The truth: A title tag, however unsexy, plays a critical role in search engine rankings, click-through rates, traffic volume, and search engine optimization (SEO) success.
Get titles wrong, and you risk rankings and traffic. Get titles right, and not only will you improve your rankings, but you’ll improve your bottom line.
In this article, we’ll explore every facet of title tags: what they do, how they work, why they’re important, what makes a good title tag and a bad title tag, and how they impact your SEO.
We’ll even layup a step-by-step guide to crafting and optimizing click-worthy, SEO-friendly title tags.
Sit down. Buckle up. Let’s go!
What is a title tag?
A title tag is an HTML element that defines the name of a webpage. Simple and brief, but important. After all, the title of a page tells potential visitors what they can expect to discover. And search engines use page titles as a ranking factor when ranking websites. Which means title tags should be both descriptive and persuasive.
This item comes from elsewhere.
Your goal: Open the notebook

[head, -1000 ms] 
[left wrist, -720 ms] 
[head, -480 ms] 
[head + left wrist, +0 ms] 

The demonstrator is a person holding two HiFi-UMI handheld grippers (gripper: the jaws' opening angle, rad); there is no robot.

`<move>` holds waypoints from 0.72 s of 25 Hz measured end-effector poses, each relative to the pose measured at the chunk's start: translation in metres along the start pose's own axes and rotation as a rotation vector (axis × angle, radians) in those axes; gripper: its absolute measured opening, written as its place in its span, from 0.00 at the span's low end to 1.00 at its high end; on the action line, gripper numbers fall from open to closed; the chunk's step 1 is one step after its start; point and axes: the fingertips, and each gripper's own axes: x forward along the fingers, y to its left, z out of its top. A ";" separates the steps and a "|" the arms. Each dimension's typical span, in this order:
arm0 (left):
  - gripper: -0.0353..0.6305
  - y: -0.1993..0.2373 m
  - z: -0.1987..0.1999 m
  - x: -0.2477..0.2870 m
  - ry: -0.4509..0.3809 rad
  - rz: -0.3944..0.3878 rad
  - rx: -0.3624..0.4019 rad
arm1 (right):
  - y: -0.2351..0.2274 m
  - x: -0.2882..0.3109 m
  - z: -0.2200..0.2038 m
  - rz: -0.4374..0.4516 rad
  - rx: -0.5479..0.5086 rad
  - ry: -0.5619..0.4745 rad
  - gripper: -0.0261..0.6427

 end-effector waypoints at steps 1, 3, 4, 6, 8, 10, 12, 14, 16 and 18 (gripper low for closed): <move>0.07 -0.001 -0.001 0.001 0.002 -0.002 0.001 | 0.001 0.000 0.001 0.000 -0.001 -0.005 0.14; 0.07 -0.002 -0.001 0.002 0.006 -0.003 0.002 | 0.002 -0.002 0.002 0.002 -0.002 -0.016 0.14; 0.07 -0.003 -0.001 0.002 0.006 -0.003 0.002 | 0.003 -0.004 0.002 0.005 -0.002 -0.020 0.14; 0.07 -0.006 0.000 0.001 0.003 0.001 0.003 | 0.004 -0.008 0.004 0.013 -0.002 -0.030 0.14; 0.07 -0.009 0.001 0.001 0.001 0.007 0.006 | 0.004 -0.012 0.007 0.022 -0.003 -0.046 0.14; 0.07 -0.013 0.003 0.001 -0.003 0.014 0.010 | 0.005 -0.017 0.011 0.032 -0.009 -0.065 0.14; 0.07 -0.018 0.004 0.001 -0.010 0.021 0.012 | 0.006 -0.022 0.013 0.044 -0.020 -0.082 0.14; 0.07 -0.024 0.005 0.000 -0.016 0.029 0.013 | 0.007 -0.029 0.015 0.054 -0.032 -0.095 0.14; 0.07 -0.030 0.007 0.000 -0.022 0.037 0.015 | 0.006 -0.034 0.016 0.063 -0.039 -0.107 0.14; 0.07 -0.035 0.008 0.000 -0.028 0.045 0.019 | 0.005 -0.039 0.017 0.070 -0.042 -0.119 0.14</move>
A page’s title appears in four key places across the web:
1. Title tag in SERP snippet
The title of a page is the most prominent feature of a SERP (search engine results page) snippet (below), and search engines generate titles from the title tag on the page. On Google, titles appear in big, blue letters.
2. Title tag in browser tab
Page titles also appear within each open tab in your browser. Hard to notice when you have dozens of tabs open, but they serve as navigational cues to help visitors move from tab to tab quickly.
3. Title tags in social media, text message, and messenger links
Your title tag also determines what appears when you share a link on social media, via text message, or through a messenger app. While Facebook open graph markup allows you to create unique title tags just for FB, by default, the title within a snippet is generated by your title tag.
4. Title tag in bookmarks tabs
Last, title tags populate the titles of bookmarks in your browser. So when you forget who or what you bookmarked but know you bookmarked it, you can sift through titles to find the right page.
Title tag examples
Title tags come in all shapes and sizes: short, long, branded, non-branded, descriptive, persuasive, or both.
Ecommerce product page title tag
Descriptive. Brand name. Offer included.
Blog post title tag
Enticing with a value proposition.
Local business title tag
County name. Benefit (“emergency plumbing”). Brand name.
Directory title tag
Specific. Regional. Brand name.
Emoji title tag
Google supports emojis, unless they’re inappropriate.
Why are title tags important to search engines and SEO? Rankings and click-throughs.
Search engines have come a long way since the boolean days of the late 90s. But even Google still uses keywords in page titles as one of their 200+ ranking factors.
Then there are click-through rates (CTR).
Click-through rate refers to the number of clicks a search result receives out of the total number of queries. For example, if 100 people type in “donut shop” and the first result receives 75 clicks, then that website’s click-through rate is 75%.
What do CTRs have to do with title tags? More enticing title tags = Higher CTRs = More website traffic.
But is CTR a ranking factor?
There’s a debate in the SEO industry regarding CTRs in search results and whether or not they influence rankings.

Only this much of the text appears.